Ad-Damir or ad-Damar (الدامر) is the capital of the River Nile state in Sudan. It lies on the right (east) bank of the Nile River, at an elevation of 1,158 ft, about 155 mi northeast of Khartoum, with a population of about 122,944 (estimated 2012). Its famous market, Soug as-Sabit, is the most important in the area. Ad-Dāmar is an example of a Sudanese African-Islamic city founded toward the end of the fifteenth century. Since ad-Damar was located on the bank of the river, it could be expected to exhibit a linear morphology.

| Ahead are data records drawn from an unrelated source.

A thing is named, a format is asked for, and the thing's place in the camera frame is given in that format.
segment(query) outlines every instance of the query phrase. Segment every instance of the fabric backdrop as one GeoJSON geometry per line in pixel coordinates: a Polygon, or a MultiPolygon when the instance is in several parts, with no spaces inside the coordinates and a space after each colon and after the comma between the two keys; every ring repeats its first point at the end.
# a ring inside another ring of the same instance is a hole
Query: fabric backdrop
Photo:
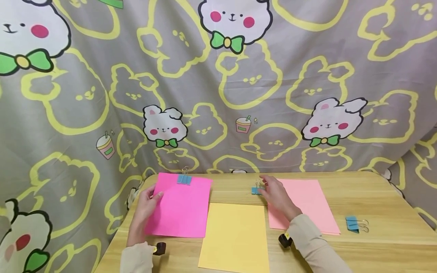
{"type": "Polygon", "coordinates": [[[435,229],[435,2],[1,1],[0,273],[93,271],[185,166],[372,171],[435,229]]]}

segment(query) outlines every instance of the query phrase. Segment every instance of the pink paper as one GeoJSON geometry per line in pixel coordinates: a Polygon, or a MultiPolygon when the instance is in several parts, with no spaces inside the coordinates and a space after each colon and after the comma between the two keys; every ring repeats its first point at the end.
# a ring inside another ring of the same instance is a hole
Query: pink paper
{"type": "Polygon", "coordinates": [[[146,234],[204,238],[210,179],[192,177],[191,185],[177,184],[178,174],[159,173],[154,193],[164,192],[146,225],[146,234]]]}
{"type": "MultiPolygon", "coordinates": [[[[317,180],[278,179],[284,185],[288,196],[302,212],[310,217],[320,232],[340,235],[331,209],[317,180]]],[[[276,208],[268,204],[269,226],[275,229],[288,229],[290,222],[276,208]]]]}

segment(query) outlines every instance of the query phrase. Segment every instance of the cartoon bunny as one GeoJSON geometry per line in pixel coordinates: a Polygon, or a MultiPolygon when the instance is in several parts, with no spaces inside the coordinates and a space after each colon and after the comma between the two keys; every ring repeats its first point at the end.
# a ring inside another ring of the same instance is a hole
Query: cartoon bunny
{"type": "Polygon", "coordinates": [[[148,140],[156,142],[158,148],[178,147],[178,142],[187,137],[188,128],[183,124],[182,113],[176,108],[162,111],[156,105],[144,107],[144,128],[148,140]]]}
{"type": "Polygon", "coordinates": [[[49,261],[44,249],[52,224],[44,211],[20,212],[18,201],[6,201],[10,229],[0,242],[0,273],[35,273],[49,261]]]}
{"type": "Polygon", "coordinates": [[[398,189],[398,187],[395,185],[395,184],[393,184],[392,183],[392,172],[389,170],[389,169],[387,169],[387,170],[385,170],[385,172],[381,175],[382,177],[384,177],[387,181],[388,181],[388,183],[393,187],[393,189],[403,198],[403,199],[405,199],[405,195],[404,195],[404,193],[400,190],[400,189],[398,189]]]}
{"type": "Polygon", "coordinates": [[[302,129],[302,138],[311,140],[310,147],[320,144],[336,146],[340,139],[347,138],[361,125],[361,110],[366,105],[367,100],[364,98],[357,98],[341,105],[336,98],[318,102],[302,129]]]}
{"type": "Polygon", "coordinates": [[[70,47],[70,28],[51,2],[0,2],[0,76],[31,68],[50,72],[54,67],[51,59],[70,47]]]}
{"type": "Polygon", "coordinates": [[[128,210],[130,210],[132,204],[134,203],[134,200],[136,196],[139,193],[139,190],[141,189],[142,185],[144,184],[145,180],[142,180],[141,183],[138,185],[138,188],[131,188],[131,191],[129,192],[128,199],[126,200],[126,205],[128,210]]]}
{"type": "Polygon", "coordinates": [[[243,170],[243,169],[233,169],[231,171],[231,173],[247,173],[247,171],[243,170]]]}
{"type": "Polygon", "coordinates": [[[260,40],[273,22],[269,0],[203,0],[198,12],[202,27],[212,34],[211,47],[235,54],[260,40]]]}

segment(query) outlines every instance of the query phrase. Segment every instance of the hand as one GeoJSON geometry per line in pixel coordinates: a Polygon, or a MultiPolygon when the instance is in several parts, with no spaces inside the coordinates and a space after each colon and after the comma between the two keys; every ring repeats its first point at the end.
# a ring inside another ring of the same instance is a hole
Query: hand
{"type": "Polygon", "coordinates": [[[287,220],[291,221],[302,214],[301,209],[293,203],[280,181],[269,175],[260,175],[260,178],[263,179],[266,190],[259,189],[259,193],[268,203],[280,210],[287,220]]]}
{"type": "Polygon", "coordinates": [[[156,204],[161,199],[163,192],[153,195],[155,185],[147,188],[138,194],[138,204],[132,219],[132,223],[144,224],[152,215],[156,208],[156,204]]]}
{"type": "Polygon", "coordinates": [[[144,227],[147,219],[152,215],[156,208],[156,204],[161,199],[163,192],[159,192],[155,196],[153,192],[155,185],[143,190],[138,194],[138,204],[132,218],[131,225],[129,226],[128,240],[126,247],[130,247],[136,244],[141,244],[146,241],[146,235],[144,234],[144,227]]]}

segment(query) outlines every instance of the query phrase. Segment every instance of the sleeve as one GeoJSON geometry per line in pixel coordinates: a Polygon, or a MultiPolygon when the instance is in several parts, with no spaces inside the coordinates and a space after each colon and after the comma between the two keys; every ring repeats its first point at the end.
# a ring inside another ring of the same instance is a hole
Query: sleeve
{"type": "Polygon", "coordinates": [[[147,242],[125,248],[121,253],[120,273],[152,273],[153,250],[147,242]]]}
{"type": "Polygon", "coordinates": [[[287,232],[314,273],[352,273],[307,215],[294,218],[287,232]]]}

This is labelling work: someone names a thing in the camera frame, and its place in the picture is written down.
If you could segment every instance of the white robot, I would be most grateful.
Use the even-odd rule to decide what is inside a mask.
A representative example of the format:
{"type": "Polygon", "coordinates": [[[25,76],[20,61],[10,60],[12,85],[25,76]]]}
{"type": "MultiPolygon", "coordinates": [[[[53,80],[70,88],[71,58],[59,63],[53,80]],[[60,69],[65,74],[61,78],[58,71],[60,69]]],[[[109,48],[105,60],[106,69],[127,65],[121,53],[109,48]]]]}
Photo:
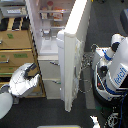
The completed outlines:
{"type": "MultiPolygon", "coordinates": [[[[128,34],[128,11],[120,15],[123,29],[128,34]]],[[[128,91],[128,37],[112,36],[111,47],[96,48],[92,69],[94,70],[94,94],[111,105],[118,104],[128,91]]]]}
{"type": "Polygon", "coordinates": [[[22,65],[13,73],[9,84],[0,88],[0,119],[11,109],[15,97],[26,97],[37,86],[40,75],[36,73],[33,77],[28,77],[28,72],[35,68],[34,63],[22,65]]]}

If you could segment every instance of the cabinet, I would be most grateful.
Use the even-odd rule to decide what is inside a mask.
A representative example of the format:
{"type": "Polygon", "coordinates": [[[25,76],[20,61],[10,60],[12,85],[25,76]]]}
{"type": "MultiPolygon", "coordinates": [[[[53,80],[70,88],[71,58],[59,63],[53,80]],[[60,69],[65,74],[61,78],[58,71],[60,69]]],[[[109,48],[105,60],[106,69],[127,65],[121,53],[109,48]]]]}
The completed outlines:
{"type": "MultiPolygon", "coordinates": [[[[18,31],[12,31],[13,22],[14,18],[9,18],[7,30],[0,31],[0,87],[5,83],[8,84],[13,72],[24,63],[36,63],[37,65],[36,69],[29,72],[29,76],[40,72],[30,30],[21,30],[19,27],[18,31]]],[[[45,97],[41,79],[28,97],[45,97]]]]}

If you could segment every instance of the sticker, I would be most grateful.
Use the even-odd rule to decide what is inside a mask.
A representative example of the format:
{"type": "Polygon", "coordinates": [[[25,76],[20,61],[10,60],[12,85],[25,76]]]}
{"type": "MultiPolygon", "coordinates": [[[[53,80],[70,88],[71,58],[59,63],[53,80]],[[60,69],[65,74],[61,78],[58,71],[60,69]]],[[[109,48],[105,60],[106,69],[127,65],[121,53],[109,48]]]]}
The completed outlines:
{"type": "Polygon", "coordinates": [[[1,55],[1,58],[6,58],[6,56],[5,55],[1,55]]]}
{"type": "Polygon", "coordinates": [[[8,14],[20,14],[20,9],[7,10],[8,14]]]}
{"type": "Polygon", "coordinates": [[[8,35],[9,39],[13,39],[14,38],[12,34],[7,34],[7,35],[8,35]]]}
{"type": "Polygon", "coordinates": [[[12,70],[13,68],[9,68],[9,70],[12,70]]]}
{"type": "Polygon", "coordinates": [[[28,58],[27,54],[13,54],[15,58],[28,58]]]}

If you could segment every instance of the floor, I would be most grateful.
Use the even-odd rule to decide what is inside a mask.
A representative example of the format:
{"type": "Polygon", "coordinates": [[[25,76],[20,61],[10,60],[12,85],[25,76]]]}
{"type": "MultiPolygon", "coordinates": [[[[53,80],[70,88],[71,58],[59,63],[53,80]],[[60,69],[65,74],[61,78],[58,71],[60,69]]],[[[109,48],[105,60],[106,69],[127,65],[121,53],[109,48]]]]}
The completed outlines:
{"type": "MultiPolygon", "coordinates": [[[[119,18],[120,12],[128,8],[128,1],[121,3],[120,0],[105,0],[104,4],[100,4],[100,1],[94,0],[92,4],[86,54],[91,54],[92,44],[100,47],[110,46],[111,37],[115,33],[126,36],[119,18]]],[[[81,78],[90,81],[88,70],[89,68],[83,70],[81,78]]],[[[90,86],[87,86],[87,82],[80,81],[80,89],[88,91],[90,86]]],[[[109,110],[105,112],[105,116],[108,116],[109,110]]],[[[99,124],[103,128],[106,119],[100,110],[95,109],[92,90],[86,94],[79,91],[70,113],[64,110],[64,102],[61,100],[21,99],[20,103],[13,105],[9,113],[0,120],[0,128],[37,128],[41,125],[79,125],[83,128],[92,128],[93,122],[90,116],[93,115],[98,117],[99,124]]]]}

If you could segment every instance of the white refrigerator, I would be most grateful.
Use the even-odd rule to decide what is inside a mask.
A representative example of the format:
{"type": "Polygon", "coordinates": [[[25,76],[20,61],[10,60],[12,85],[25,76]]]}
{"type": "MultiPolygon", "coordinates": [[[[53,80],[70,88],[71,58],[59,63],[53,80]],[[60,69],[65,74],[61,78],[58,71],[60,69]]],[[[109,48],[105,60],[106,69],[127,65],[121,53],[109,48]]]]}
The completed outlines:
{"type": "Polygon", "coordinates": [[[79,89],[91,3],[26,0],[46,96],[63,100],[68,112],[79,89]]]}

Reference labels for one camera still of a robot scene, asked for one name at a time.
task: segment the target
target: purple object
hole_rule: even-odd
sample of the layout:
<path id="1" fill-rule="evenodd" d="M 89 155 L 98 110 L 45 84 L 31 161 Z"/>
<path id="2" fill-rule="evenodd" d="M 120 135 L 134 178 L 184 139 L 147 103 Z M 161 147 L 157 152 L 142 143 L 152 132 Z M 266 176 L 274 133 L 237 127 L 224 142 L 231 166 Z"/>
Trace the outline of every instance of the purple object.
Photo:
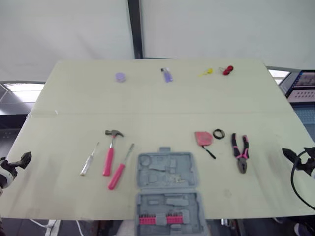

By 1814, it was a large town, containing about 500 houses. The city was clean and had many new buildings. Houses were uniform in construction and with regular streets with shady trees (Burckhardt, 1980; Crawford, 1951). Ad-Dāmar is linked by road and railway and both transport routes are almost parallel to the Nile River, with nearby ʿAṭbarah and Barbar and with Khartoum. An oil pipeline, about 530 mi in length, between Port Sudan and Khartoum passes by the outskirts of the town. Pop. (2008 prelim.) 73,654.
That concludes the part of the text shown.